* Work to be completed
Below this line are records; write out exactly the lines from the one containing "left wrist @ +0" through the one containing "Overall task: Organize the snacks", with the pictures left out.

** Material shown follows **

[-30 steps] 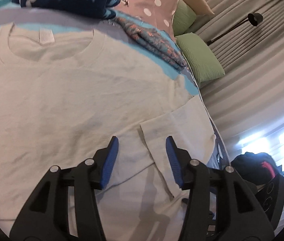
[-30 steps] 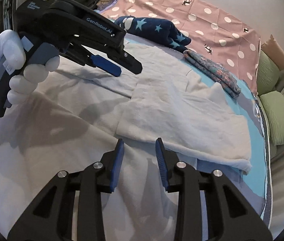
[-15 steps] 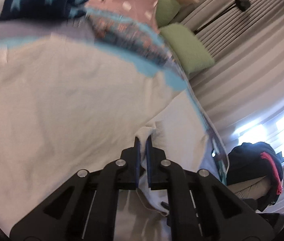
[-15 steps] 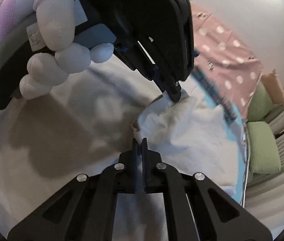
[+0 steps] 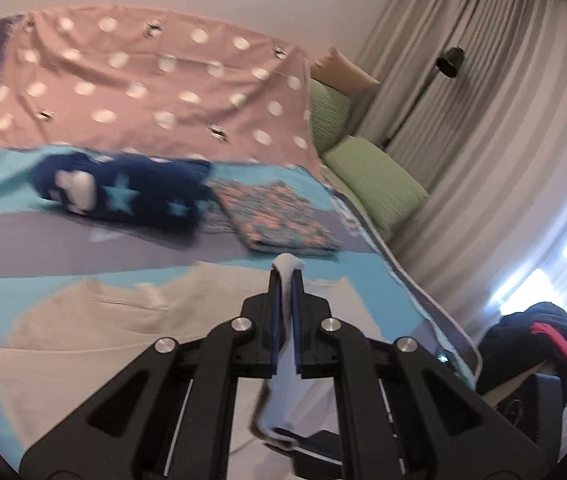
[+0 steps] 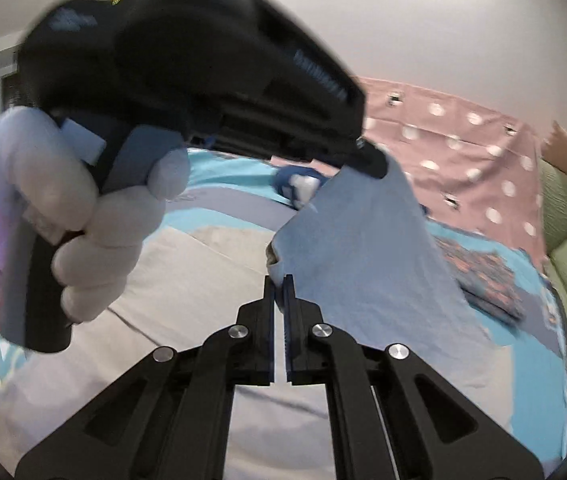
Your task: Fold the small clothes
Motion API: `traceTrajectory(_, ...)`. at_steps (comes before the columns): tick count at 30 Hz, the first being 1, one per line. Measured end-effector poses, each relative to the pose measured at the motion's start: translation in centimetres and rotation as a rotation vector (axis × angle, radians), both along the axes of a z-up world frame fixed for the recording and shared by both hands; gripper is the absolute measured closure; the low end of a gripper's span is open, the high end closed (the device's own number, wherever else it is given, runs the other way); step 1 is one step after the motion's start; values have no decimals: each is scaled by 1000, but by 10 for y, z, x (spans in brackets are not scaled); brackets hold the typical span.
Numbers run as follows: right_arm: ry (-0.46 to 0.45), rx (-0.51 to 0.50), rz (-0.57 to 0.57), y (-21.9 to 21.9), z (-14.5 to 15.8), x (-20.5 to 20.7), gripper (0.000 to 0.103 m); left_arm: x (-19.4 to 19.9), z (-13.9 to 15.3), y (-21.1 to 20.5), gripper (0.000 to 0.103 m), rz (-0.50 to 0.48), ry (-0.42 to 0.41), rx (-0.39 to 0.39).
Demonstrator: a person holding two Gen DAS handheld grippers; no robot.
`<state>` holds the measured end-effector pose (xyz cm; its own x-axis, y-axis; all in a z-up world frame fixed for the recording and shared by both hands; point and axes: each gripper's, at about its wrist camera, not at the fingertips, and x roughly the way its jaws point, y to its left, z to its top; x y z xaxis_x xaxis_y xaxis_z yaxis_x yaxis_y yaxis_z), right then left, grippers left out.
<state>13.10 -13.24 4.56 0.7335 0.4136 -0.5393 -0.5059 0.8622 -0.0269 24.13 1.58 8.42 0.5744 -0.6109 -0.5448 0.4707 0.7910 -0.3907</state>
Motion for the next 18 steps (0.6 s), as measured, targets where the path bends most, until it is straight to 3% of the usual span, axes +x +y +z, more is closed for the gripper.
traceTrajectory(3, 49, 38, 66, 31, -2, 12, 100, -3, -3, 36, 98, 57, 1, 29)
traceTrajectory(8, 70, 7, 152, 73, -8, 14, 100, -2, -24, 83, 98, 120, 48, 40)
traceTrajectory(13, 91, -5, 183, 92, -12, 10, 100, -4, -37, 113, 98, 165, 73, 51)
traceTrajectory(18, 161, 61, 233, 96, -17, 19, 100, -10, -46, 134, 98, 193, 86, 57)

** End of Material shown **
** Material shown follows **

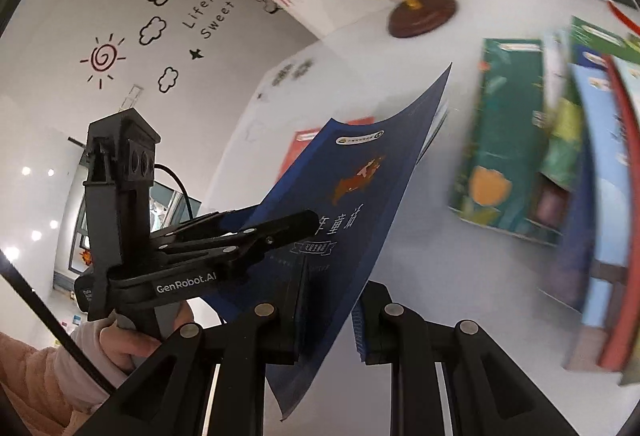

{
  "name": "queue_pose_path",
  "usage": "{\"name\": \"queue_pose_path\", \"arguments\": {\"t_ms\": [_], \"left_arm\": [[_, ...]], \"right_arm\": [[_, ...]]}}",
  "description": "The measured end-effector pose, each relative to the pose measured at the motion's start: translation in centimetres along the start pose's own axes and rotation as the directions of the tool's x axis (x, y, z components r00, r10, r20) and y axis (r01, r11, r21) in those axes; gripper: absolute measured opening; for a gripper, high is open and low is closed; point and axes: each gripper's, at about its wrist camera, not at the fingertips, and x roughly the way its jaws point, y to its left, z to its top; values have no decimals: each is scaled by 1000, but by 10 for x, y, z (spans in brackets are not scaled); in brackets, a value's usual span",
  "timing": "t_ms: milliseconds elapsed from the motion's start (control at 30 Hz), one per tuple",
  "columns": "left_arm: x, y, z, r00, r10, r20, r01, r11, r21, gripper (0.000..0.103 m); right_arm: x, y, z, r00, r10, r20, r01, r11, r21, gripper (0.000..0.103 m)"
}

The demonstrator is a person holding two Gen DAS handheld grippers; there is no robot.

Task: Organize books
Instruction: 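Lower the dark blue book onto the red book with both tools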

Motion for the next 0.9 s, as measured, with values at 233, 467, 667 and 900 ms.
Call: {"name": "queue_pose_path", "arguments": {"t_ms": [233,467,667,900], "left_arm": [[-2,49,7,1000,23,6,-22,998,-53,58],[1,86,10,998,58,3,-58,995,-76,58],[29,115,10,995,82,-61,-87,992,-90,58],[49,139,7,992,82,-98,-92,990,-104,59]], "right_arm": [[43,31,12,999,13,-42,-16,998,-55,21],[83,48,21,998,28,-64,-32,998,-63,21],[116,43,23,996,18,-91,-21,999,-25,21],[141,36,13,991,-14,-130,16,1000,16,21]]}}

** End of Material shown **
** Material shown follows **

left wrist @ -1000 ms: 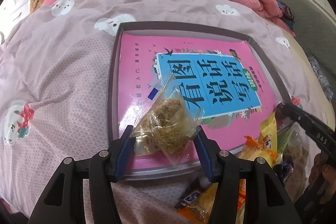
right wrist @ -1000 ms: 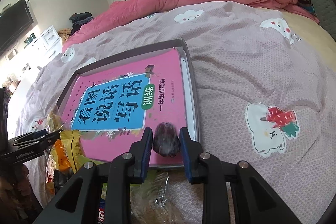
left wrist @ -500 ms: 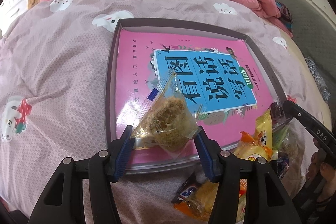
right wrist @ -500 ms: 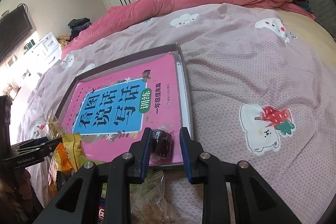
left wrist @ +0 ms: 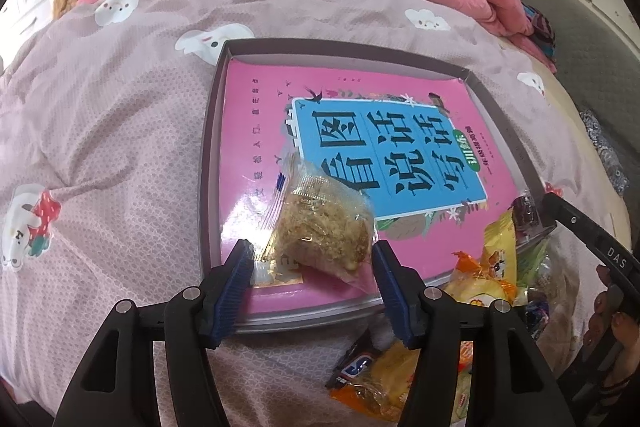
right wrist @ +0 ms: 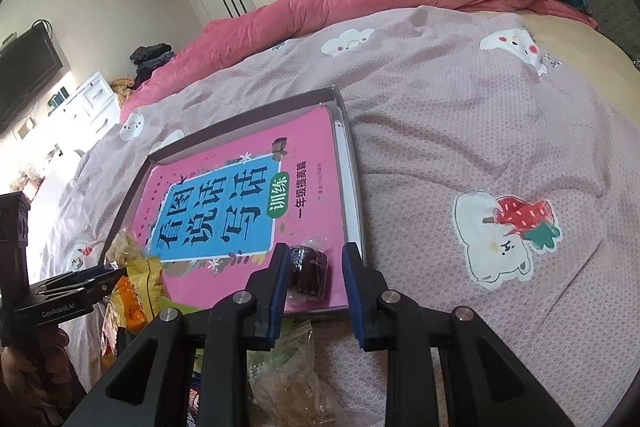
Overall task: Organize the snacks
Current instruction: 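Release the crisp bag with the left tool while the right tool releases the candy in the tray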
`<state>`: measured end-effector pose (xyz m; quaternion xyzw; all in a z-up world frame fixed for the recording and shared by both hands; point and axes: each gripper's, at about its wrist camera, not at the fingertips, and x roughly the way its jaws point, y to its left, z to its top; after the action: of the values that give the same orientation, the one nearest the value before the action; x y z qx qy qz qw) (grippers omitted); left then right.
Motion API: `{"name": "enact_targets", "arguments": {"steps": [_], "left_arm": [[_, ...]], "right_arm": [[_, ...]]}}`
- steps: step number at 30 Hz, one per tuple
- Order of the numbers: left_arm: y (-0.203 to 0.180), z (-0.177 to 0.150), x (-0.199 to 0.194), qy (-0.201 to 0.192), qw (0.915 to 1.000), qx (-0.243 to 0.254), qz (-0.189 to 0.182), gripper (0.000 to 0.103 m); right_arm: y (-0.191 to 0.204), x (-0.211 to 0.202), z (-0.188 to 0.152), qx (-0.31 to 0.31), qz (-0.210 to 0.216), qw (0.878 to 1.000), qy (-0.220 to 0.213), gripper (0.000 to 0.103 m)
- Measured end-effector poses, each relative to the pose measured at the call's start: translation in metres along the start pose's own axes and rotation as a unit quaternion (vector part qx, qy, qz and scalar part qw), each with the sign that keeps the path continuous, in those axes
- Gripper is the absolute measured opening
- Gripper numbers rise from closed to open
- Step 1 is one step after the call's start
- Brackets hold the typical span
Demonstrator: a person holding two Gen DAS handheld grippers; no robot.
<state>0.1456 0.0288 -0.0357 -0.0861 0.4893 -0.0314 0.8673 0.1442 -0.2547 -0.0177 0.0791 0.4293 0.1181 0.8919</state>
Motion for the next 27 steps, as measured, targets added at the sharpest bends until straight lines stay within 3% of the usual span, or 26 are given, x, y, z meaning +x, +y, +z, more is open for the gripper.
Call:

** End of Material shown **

* Output of the task
left wrist @ +0 ms: 
right wrist @ +0 ms: 
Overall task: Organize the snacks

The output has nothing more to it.